The university would also need an additional $3.12 million to pay for the contracts of associate head coach Tom O’Brien, offensive coordinator Steve Fairchild, defensive coordinator Jon Tenuta and special teams coordinator Larry Lewis, all of whom were hired last winter when London overhauled his coaching staff.
According to an amendment to London’s contract, which was signed Jan. 18 and obtained by The Post through a public-records request, he gave up $63,600 in supplemental compensation during the 2013 and 2014 seasons in order to increase the football program’s assistant coach salary pool in the offseason.
Littlepage declined to specify whether the pay cut was London’s idea or at the behest of administrators following his second 4-8 campaign in three years in 2012. Littlepage also admitted he did not know exactly how much money the school would owe London if he were fired after this season, because “candidly . . . I haven’t looked at it.”
The Cavaliers haven’t beaten a Football Bowl Subdivision foe since opening the season with a 19-16 win over BYU, and their last home game against Ball State featured the second-smallest crowd (38,228) since London took over the program before the 2010 season.
Littlepage conceded “attendance is, in part, a barometer of how the team is perceived to be doing,” but he asked for patience from fans as the staff changes continue to take effect.
“We knew this would be a process getting oriented toward some new elements of the program in terms of not only coaches and personalities but the things they were bringing to the program,” Littlepage said. “Yes, we feel as though we should be playing better and we can play better, and I think that we have seen some things that have improved. . . . But it is a process, and we knew this would be a year where we’d be watching that process unfold.”
London has vastly improved Virginia’s in-state recruiting efforts, and the Cavaliers are the only team in the country with commitments from two of the nation’s top 12 recruits in the class of 2014, according to Rivals. Safety Quin Blanding and defensive tackle Andrew Brown, both five-star prospects from Tidewater, have given non-binding oral commitments to the Cavaliers, and each has said London is the main reason they chose Virginia.
But several programs, most notably Alabama and Ohio State, have continued to recruit Blanding and Brown in recent months, trying to convince the two prospects that London could be gone next season, according to two people involved in the Tidewater recruiting scene who have spoken to college assistant coaches still pursuing Blanding and Brown. They were granted anonymity in order to speak freely.
“That’s the difficult part of coaching, that kids will make a verbal decision and rival recruiters will try to leverage anything they possibly can to create uncertainty in the minds of kids,” said Littlepage, a former college basketball coach. “So what I’ve done is to stop the uncertainty in terms of how I feel, if there was any to begin with, and I’ve stated it very clearly.”
This week, London was criticized for calling three straight running plays at the end of Virginia’s 27-26 loss at Maryland, settling for a 42-yard field goal that backup place kicker Alec Vozenilek pushed wide right. It’s the third time since the end of last season that the coach’s game management has been scrutinized after a loss.

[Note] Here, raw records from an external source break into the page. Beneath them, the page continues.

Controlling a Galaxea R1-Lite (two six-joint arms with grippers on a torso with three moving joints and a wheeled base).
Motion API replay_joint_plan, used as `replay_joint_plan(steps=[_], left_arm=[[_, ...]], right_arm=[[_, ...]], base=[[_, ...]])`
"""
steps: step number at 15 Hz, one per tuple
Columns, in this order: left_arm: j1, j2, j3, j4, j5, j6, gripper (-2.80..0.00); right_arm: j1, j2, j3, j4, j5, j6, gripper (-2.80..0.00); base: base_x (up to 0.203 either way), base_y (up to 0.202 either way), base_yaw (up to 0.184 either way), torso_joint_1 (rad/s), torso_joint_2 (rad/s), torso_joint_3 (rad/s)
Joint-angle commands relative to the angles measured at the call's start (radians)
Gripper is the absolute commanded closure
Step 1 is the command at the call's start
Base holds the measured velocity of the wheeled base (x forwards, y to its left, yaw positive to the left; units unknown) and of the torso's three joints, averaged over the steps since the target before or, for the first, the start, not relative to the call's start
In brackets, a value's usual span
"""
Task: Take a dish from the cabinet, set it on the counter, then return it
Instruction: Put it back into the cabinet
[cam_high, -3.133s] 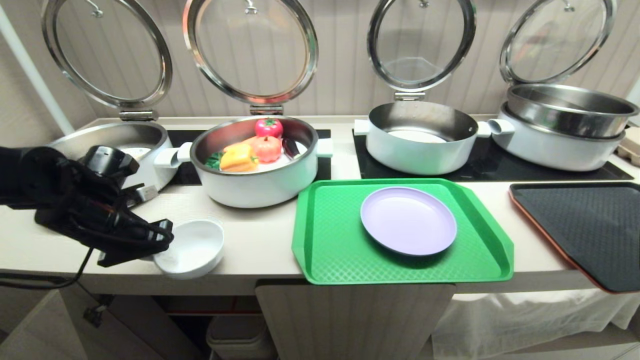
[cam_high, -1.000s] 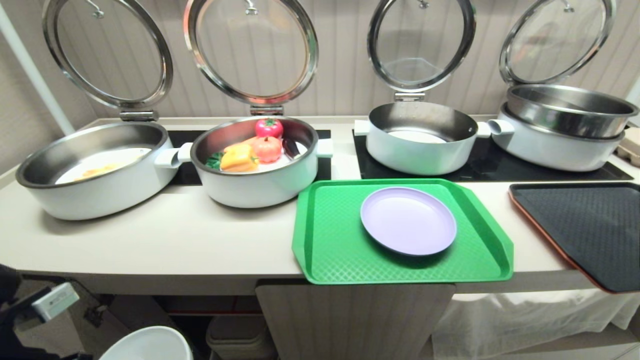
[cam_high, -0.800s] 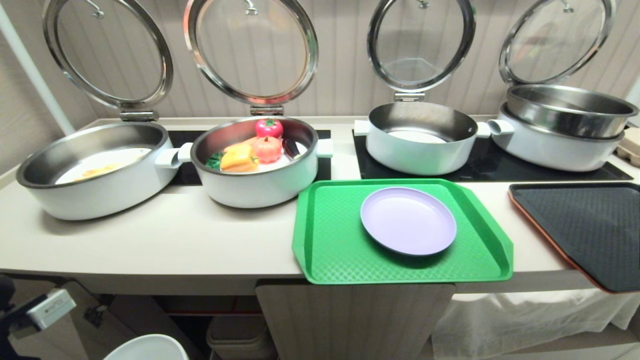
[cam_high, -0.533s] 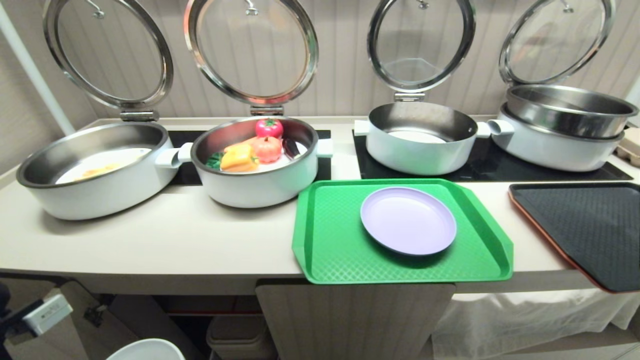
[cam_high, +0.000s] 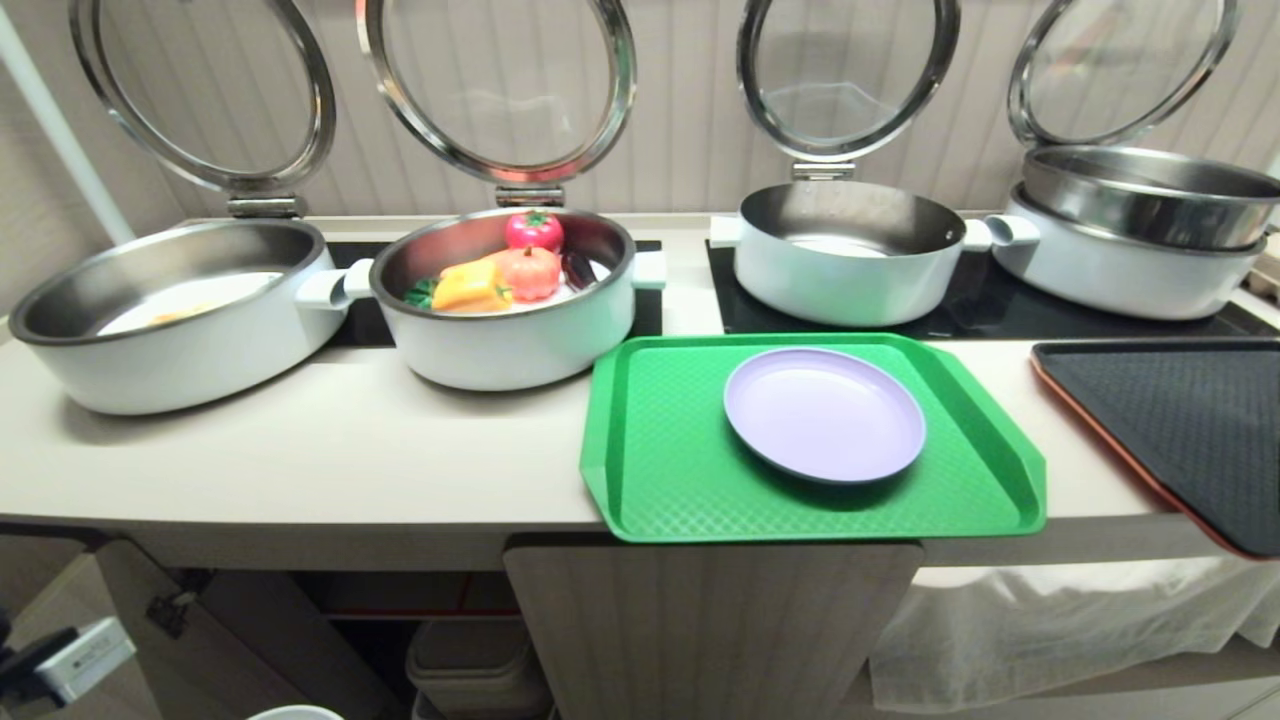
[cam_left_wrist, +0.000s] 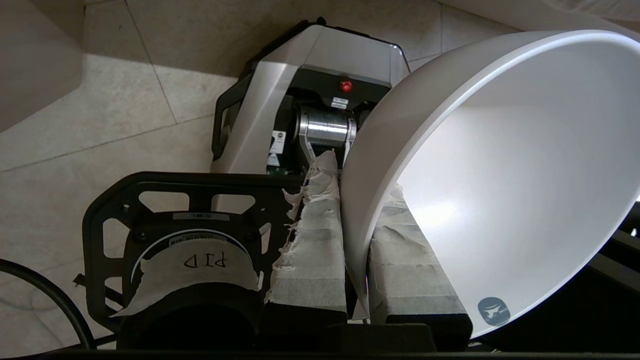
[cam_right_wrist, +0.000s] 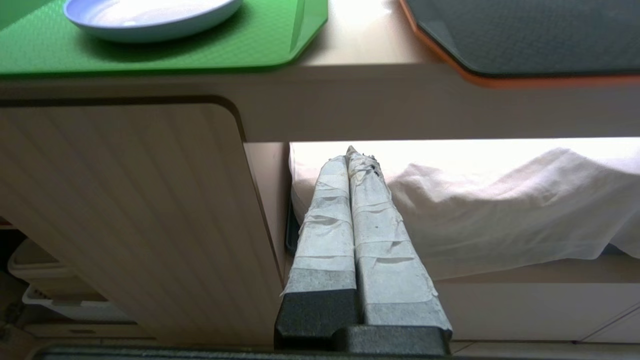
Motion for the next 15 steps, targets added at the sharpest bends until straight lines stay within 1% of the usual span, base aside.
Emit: replay_joint_plan(steps=[1, 4, 6, 15], left_arm=[[0.000, 0.002, 0.003, 0.004, -0.003, -0.002, 0.00], [0.000, 0.002, 0.011, 0.004, -0.003, -0.006, 0.00], [-0.001, 0.002, 0.010, 0.002, -0.003, -0.026, 0.00], [0.000, -0.001, 0.005, -0.004, -0.009, -0.028, 0.00]], right_arm=[[0.000, 0.001, -0.001, -0.001, 0.000, 0.000, 0.00], [0.000, 0.001, 0.000, -0.001, 0.000, 0.002, 0.00], [0.000, 0.001, -0.002, -0.001, 0.000, 0.002, 0.00], [0.000, 0.001, -0.001, -0.001, 0.000, 0.002, 0.00]], base=[[0.000, 0.000, 0.000, -0.159, 0.36, 0.186], [0.000, 0.000, 0.000, -0.187, 0.40, 0.204], [0.000, 0.000, 0.000, -0.251, 0.52, 0.269], [0.000, 0.000, 0.000, -0.250, 0.54, 0.284]])
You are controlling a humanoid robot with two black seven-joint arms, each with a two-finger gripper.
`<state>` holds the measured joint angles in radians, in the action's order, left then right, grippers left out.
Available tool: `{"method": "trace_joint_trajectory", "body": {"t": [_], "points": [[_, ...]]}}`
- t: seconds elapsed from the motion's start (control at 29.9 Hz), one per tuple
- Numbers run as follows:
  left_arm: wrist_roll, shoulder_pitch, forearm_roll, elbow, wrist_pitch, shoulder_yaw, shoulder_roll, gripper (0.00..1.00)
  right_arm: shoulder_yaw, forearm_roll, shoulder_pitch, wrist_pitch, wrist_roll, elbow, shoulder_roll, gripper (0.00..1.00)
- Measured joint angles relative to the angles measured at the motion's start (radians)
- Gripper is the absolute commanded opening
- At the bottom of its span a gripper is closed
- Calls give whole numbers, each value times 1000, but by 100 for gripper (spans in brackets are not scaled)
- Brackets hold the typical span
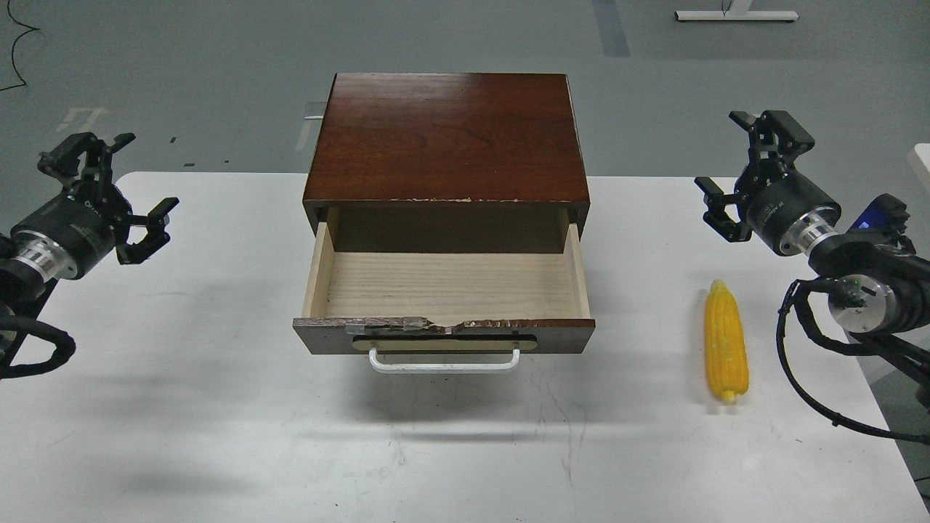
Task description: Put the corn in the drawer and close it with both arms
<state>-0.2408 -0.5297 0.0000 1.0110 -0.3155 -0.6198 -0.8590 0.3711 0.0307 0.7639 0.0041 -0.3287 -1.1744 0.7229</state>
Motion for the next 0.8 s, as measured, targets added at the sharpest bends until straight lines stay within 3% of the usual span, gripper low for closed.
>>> {"method": "trace_joint_trajectory", "body": {"t": [0.63,0.8], "points": [[1,7,0,0,7,0,12,99,-1,-80,16,-79,-1,-1,18,100],[0,8,0,0,9,0,9,99,43,-64,18,-184,-1,-13,88,100]]}}
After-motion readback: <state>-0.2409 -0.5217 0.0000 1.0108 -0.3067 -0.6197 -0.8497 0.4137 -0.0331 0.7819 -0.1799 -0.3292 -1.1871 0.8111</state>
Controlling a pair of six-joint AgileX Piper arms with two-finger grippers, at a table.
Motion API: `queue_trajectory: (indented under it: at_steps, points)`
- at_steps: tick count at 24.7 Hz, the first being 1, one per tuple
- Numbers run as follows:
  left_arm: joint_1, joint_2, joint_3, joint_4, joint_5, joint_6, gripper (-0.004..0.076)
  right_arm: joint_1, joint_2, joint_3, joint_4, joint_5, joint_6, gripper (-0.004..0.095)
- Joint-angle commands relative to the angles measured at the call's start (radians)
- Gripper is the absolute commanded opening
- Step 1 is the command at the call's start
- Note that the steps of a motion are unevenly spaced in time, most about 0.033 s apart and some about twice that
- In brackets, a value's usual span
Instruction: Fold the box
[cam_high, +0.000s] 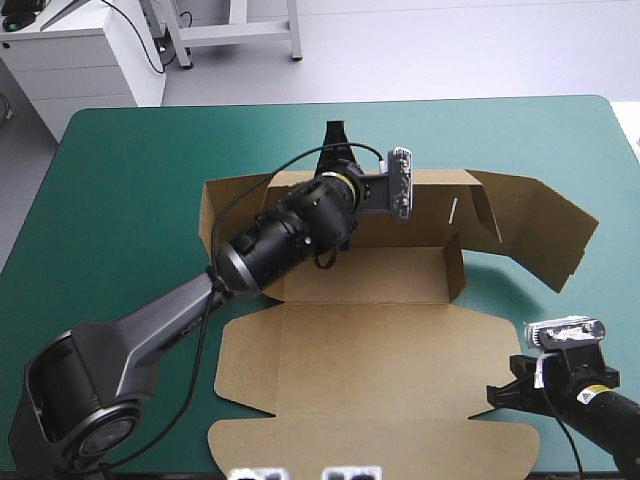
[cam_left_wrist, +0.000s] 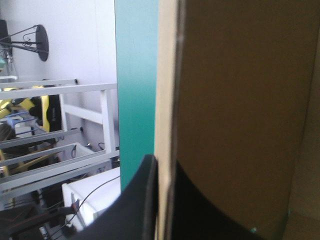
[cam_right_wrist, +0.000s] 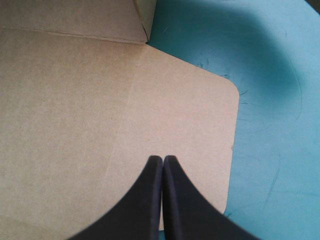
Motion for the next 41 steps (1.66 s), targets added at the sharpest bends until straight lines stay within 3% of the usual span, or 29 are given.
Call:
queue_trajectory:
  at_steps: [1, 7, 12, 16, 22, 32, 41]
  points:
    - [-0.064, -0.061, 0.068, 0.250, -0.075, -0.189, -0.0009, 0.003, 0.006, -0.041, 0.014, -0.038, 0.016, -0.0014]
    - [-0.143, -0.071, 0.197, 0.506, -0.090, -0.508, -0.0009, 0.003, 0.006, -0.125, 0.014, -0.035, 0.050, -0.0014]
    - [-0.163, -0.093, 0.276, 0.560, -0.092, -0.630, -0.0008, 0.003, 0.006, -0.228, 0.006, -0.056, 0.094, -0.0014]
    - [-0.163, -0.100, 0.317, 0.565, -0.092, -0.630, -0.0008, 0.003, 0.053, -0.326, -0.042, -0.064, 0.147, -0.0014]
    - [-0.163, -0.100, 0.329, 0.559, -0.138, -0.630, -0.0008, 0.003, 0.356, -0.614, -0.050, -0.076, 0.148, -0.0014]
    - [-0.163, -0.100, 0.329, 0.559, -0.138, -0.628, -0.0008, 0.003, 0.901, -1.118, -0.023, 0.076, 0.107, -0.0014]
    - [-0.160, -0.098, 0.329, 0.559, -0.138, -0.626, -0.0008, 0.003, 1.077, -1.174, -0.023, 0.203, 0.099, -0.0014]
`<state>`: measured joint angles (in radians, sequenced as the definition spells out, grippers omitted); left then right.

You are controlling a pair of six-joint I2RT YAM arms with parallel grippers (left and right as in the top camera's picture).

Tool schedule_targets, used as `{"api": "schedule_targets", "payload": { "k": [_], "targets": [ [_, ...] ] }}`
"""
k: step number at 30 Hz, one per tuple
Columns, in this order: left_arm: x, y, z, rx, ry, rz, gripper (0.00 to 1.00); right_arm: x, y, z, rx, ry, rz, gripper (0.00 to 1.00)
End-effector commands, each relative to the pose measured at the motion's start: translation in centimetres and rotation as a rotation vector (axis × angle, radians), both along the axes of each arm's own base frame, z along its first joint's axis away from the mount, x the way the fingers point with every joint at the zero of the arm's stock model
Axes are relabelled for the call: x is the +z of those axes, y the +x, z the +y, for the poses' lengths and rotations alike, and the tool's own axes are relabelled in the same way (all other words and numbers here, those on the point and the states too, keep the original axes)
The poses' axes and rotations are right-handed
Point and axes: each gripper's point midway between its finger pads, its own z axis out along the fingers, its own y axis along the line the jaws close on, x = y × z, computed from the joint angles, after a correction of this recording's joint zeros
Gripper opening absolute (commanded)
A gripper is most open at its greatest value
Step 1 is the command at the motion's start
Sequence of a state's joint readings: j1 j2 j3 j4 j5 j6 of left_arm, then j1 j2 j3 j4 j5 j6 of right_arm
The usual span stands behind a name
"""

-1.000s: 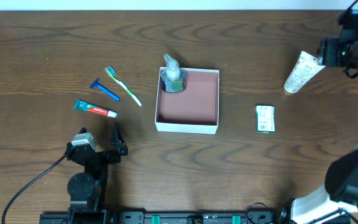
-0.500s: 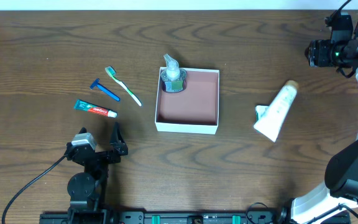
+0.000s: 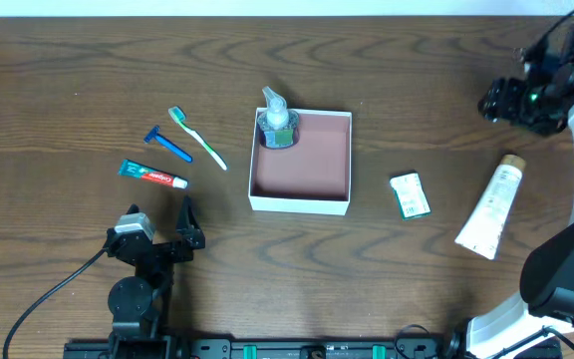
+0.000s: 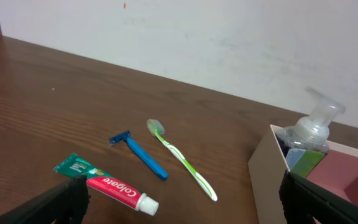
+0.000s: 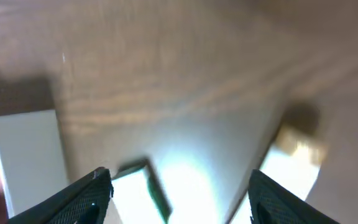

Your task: Pack container

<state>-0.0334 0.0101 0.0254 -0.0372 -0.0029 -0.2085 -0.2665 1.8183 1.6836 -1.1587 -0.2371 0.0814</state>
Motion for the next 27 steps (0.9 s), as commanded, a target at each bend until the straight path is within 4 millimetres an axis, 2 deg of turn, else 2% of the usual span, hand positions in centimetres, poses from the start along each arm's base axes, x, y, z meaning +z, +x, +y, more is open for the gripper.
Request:
{"api": "schedule_targets", "payload": {
  "k": [1,4,9,12,15,19,23,27],
  "targets": [
    [-1.8,-0.1,0.3,0.013,0.012,0.054,0.98,-0.3,-1.9,0.0,-0.122,-0.028,0.100,0.74],
    [-1.8,-0.1,0.3,0.013,0.012,0.054,0.98,-0.6,-4.2,-0.2,-0.143,-0.070,0.197,0.76],
    [-1.8,-0.1,0.3,0.013,0.012,0.054,0.98,-0.2,-7.6,-0.8,-0.191,-0.131,0.314,0.80],
    [-1.8,-0.1,0.3,0.013,0.012,0.054,0.98,-0.1,-8.9,-2.0,-0.238,-0.204,0.361,0.82],
    [-1.8,-0.1,0.3,0.013,0.012,0.054,0.98,-1.0,-9.8,-2.1,-0.237,-0.217,0.406,0.82],
    [-1.8,-0.1,0.3,0.013,0.012,0.054,0.98,-4.0,-11.3,-1.7,-0.227,-0.210,0.470,0.82],
    [-1.8,-0.1,0.3,0.013,0.012,0.054,0.98,-8.0,-12.5,-1.4,-0.223,-0.201,0.507,0.82],
    [-1.8,-0.1,0.3,0.013,0.012,0.054,0.98,-11.0,-12.4,-0.5,-0.223,-0.150,0.474,0.82]
  ]
}}
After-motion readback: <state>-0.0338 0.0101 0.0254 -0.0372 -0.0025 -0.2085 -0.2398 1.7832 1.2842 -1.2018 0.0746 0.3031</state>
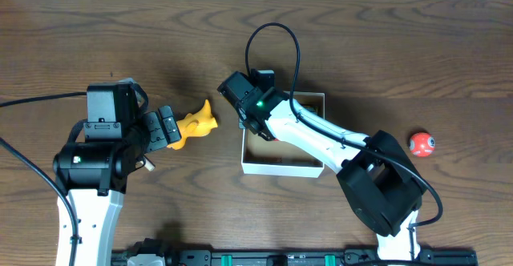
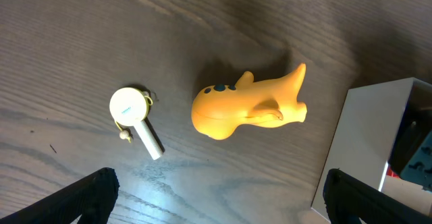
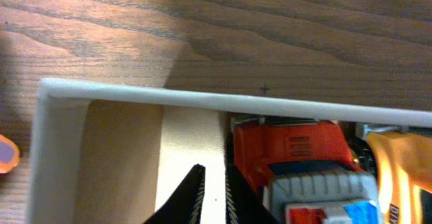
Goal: Pack container
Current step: 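Lower and release the red truck in the box, then lift the right gripper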
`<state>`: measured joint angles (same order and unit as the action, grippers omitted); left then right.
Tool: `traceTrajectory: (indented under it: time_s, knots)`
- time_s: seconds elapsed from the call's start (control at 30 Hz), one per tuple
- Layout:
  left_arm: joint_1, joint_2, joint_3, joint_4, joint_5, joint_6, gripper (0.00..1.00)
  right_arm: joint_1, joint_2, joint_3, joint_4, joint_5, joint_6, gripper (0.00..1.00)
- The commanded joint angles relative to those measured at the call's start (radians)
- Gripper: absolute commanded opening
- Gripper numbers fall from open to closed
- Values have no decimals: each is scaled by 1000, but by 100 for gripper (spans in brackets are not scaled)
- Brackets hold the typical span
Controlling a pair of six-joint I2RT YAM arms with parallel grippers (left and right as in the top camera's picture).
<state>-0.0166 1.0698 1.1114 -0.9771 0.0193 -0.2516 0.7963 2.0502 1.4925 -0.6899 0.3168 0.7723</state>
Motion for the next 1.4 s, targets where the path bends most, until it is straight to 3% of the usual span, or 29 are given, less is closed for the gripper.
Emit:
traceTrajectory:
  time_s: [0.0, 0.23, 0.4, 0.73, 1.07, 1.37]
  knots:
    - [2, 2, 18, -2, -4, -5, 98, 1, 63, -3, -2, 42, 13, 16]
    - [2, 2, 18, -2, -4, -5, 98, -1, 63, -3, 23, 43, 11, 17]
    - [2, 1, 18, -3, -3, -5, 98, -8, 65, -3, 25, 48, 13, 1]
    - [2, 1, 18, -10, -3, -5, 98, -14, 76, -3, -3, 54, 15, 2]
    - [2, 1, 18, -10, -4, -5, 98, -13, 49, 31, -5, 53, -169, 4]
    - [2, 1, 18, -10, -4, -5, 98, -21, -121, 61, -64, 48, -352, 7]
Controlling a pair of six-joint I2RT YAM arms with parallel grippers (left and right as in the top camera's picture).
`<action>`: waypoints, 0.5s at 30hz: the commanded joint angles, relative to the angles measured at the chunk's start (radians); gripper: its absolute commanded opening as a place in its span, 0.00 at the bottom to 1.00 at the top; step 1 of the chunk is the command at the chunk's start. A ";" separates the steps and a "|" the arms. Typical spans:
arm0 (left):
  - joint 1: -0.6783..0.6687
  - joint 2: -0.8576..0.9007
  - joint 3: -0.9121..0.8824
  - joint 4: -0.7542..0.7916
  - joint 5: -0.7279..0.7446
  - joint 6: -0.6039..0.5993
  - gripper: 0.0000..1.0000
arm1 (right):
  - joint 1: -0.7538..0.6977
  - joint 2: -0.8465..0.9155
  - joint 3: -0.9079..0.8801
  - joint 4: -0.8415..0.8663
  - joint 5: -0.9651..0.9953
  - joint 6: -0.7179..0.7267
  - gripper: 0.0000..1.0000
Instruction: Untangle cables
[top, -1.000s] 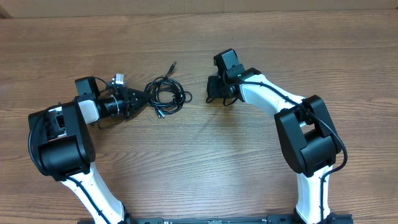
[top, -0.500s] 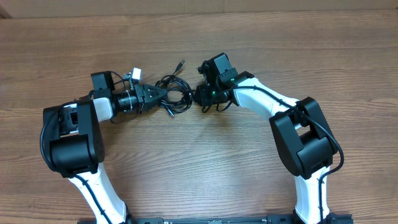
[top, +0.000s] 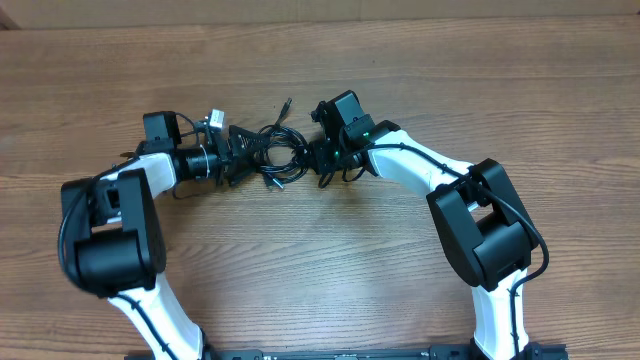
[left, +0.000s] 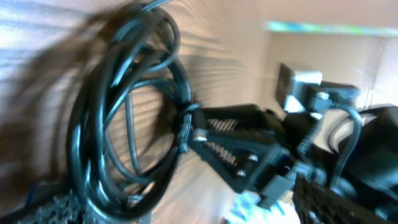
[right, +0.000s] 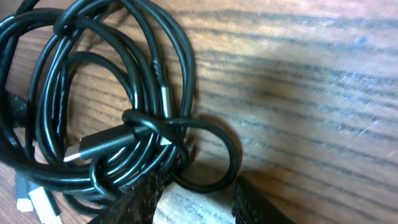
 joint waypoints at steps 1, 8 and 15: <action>0.005 -0.166 0.034 -0.162 -0.406 0.008 0.97 | -0.015 0.007 0.015 -0.031 -0.033 0.012 0.40; -0.093 -0.337 0.200 -0.476 -0.779 0.043 0.40 | -0.042 0.000 0.017 -0.034 -0.098 0.029 0.44; -0.331 -0.292 0.240 -0.446 -1.006 0.030 0.35 | -0.089 -0.009 0.021 -0.031 -0.156 0.028 0.51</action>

During Wednesday’s ACC coaches teleconference, London told reporters “you can wring your hands . . . or you can turn and focus your energies on what’s ahead.” At least one important supporter agrees with him.
“He has a lot of the ingredients that you would look for,” Littlepage said of London. “I think he is a coach that day in and day out puts everything that he has into coaching his team, and he puts everything he has into representing the University of Virginia and everything it stands for.
“You can tell it on the sidelines. You can tell it when he’s out in the public. You can tell it when you meet with him in the office, that he believes in this institution and he believes in these kids and his coaching staff, and he shows that enthusiasm and passion for what he’s doing day in and day out.”